Was, wenn der Antrag an die Rentenversicherung rechtzeitig zur Post gebracht wird, aber nicht alle Antragsunterlagen beiliegen? Und erst ein paar Tage nach Ablauf der 10-Wochen-Frist nachgereicht werden?
Ist das in Ordnung für die Krankenkasse, oder darf die dann erstmal das Krankengeld einstellen?
Wo ist das geregelt?

Vielen Dank für differenzierten Expertenrat!

von
W*lfgang

Zitiert von: Ulla Koiker
Was, wenn der Antrag an die Rentenversicherung rechtzeitig zur Post gebracht wird, aber nicht alle Antragsunterlagen beiliegen?
Ulla Koiker,

geben Sie den Antrag so wie er ist bei einer örtlichen Beratungsstelle DRV oder Rathaus/Versicherungsamt ab - Sie erhalten einen Antragsbestätigung - Antrag formell gestellt - das wars, und die Bestätigung legen Sie Ihrer KK vor. Die muss nun 'leider' warten, bis eine Entscheidung getroffen wird/die DRV noch Unterlagen nachfordert ;-)

Gruß
w.
...*grrr - wie oft wird denn diese Frage täglich wiederholt? - ein Blick in die aktuellen Forenbeiträge/-fragen würde das schon beantworten :-) Trotzdem Verständnis - akute 'Notlage', was soll ich da viel 'Rumlesen' ...dafür sind Foren eben da ;-)

PS: die Postbestätigung/ggf. Einschreiben sagt über den Inhalt des Schreibens zunächst mal rein gar nichts aus - als KK-Mitarbeiter/in wäre ich da wohl ziemlich sauer/Krankengeld erst mal gesperrt.

von Experte/in Experten-Antwort

Hallo Ulla,

die Aussagen von Wolfgang sind insoweit korrekt. Wenn Sie jedoch Sicherheit haben wollen, geben Sie den Antrag direkt bei einer Gemeinsamen Servicestelle für Rehabilitation oder einer Auskunfts- und Beratungsstelle Ihres Rentenversicherungsträgers ab. Die Vollständigkeit der Antragsunterlagen ist im Hinblick auf die 10-Wochenfrist nach § 51 Sozialgesetzbuch 5 - SGB V nicht entscheidend.

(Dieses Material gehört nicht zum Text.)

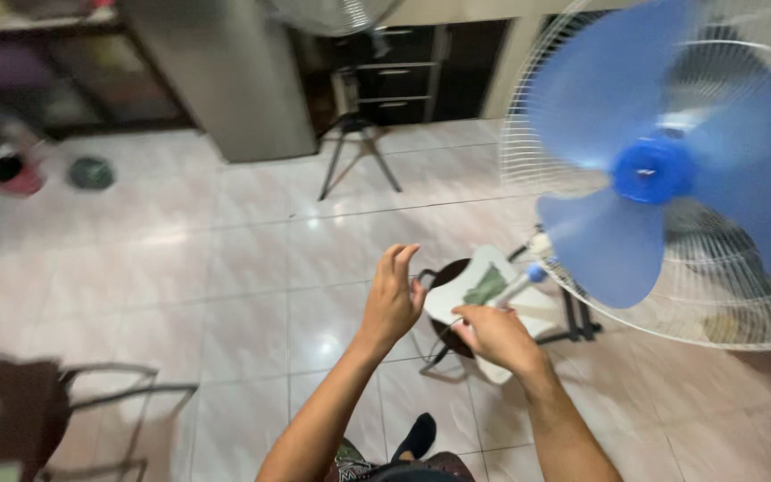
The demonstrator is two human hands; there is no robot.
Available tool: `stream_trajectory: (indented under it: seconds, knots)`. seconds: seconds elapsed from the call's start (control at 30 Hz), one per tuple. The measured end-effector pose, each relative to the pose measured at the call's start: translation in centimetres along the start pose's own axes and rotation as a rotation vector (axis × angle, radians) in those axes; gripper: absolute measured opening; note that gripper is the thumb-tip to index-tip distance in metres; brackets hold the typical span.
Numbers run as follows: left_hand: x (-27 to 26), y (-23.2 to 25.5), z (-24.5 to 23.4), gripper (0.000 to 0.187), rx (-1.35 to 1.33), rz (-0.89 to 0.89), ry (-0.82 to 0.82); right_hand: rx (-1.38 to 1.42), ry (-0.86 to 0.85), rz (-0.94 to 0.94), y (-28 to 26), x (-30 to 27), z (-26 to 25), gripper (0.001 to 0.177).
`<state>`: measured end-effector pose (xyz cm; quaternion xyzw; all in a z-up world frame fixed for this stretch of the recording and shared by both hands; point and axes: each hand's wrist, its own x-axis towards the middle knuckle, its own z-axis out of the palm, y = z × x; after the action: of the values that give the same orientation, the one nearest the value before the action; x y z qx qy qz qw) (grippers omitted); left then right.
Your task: The person wipes the blades and central hub of a standing electric fan with a cloth, then wipes the front metal grille. The fan remains assembled throughout the clip.
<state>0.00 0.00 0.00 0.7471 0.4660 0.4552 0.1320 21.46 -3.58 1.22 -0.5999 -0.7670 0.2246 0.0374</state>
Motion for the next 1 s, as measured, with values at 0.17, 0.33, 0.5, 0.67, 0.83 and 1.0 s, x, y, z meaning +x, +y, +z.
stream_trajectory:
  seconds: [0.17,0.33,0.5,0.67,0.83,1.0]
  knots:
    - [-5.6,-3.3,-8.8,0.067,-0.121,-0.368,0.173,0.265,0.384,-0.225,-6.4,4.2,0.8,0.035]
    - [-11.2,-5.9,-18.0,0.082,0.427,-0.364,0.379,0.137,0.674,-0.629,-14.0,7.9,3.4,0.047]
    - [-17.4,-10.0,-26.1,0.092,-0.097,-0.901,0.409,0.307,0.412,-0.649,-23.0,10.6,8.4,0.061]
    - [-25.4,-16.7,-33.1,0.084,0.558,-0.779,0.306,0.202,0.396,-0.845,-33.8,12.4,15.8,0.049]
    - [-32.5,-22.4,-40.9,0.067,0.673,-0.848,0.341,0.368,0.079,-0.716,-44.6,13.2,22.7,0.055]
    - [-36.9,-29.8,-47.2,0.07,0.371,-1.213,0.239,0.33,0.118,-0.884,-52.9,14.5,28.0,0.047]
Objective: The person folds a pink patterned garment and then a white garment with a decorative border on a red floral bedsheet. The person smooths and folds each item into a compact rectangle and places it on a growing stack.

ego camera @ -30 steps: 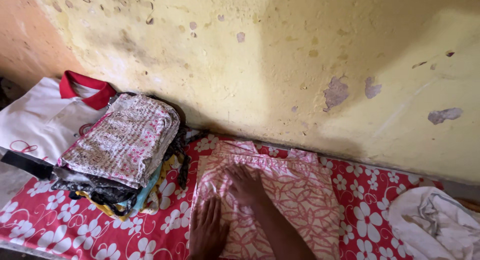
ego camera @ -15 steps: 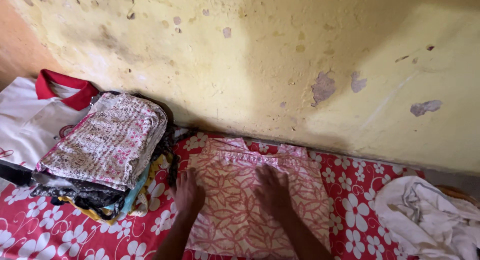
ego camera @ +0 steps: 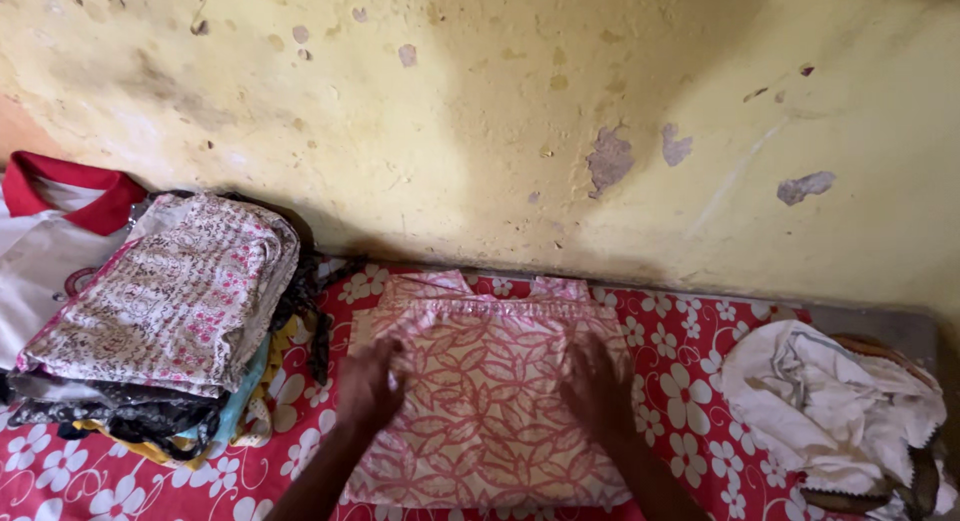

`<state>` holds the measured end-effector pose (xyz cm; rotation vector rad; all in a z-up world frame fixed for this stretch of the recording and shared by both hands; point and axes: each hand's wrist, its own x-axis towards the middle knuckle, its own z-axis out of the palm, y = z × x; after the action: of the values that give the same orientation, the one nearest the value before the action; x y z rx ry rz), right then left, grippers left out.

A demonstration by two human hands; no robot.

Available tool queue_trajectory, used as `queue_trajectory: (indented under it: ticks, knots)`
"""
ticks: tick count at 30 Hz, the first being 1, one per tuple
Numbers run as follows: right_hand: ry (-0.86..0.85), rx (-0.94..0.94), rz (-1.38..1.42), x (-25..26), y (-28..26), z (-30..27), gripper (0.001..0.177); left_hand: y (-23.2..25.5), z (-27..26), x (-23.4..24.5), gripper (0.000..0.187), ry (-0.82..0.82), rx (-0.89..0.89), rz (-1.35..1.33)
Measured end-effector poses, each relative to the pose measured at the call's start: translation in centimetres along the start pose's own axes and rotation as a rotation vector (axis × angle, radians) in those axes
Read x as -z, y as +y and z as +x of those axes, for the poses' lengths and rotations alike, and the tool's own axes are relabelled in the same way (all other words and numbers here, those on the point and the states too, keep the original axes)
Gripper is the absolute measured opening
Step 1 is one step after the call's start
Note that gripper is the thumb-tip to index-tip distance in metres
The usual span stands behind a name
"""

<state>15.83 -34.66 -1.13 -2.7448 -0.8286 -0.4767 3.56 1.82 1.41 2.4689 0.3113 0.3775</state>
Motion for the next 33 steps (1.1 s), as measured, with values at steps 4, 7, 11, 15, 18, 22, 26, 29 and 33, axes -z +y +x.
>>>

Hinsichtlich Ihrer zweiten Frage weisen wir auf § 51 Absatz 3 SGB V hin. Stellen Versicherte innerhalb der Frist den Antrag nicht, entfällt der Anspruch auf Krankengeld mit Ablauf der Frist. Wird der Antrag später gestellt, lebt der Anspruch auf Krankengeld mit dem Tag der Antragstellung wieder auf.

Grundsätzlich gilt:
Hat die Krankenkasse zur Reha-Antragstellung nach § 51 Absatz 1 SGB V aufgerufen, sollte man rechtzeitig vor Ablauf der Frist einen Antrag stellen. Es bringt keinen wesentlichen Vorteil, wenn man diesen Antrag erst am letzten Tag der Frist abgibt. Eigentlich gibt es nur Nachteile hinsichtlich des Krankengeldanspruchs, wenn der Antrag zu spät gestellt wird. Diesen Stress sollte man sich ersparen. Eine Woche vor Ende des Ablaufs der 10-Wochenfrist ist man auf jeden Fall im Rennen und hat überhaupt kein Problem mit seiner Krankenkasse.

Unnötige Probleme kann man so ganz leicht selbst vermeiden.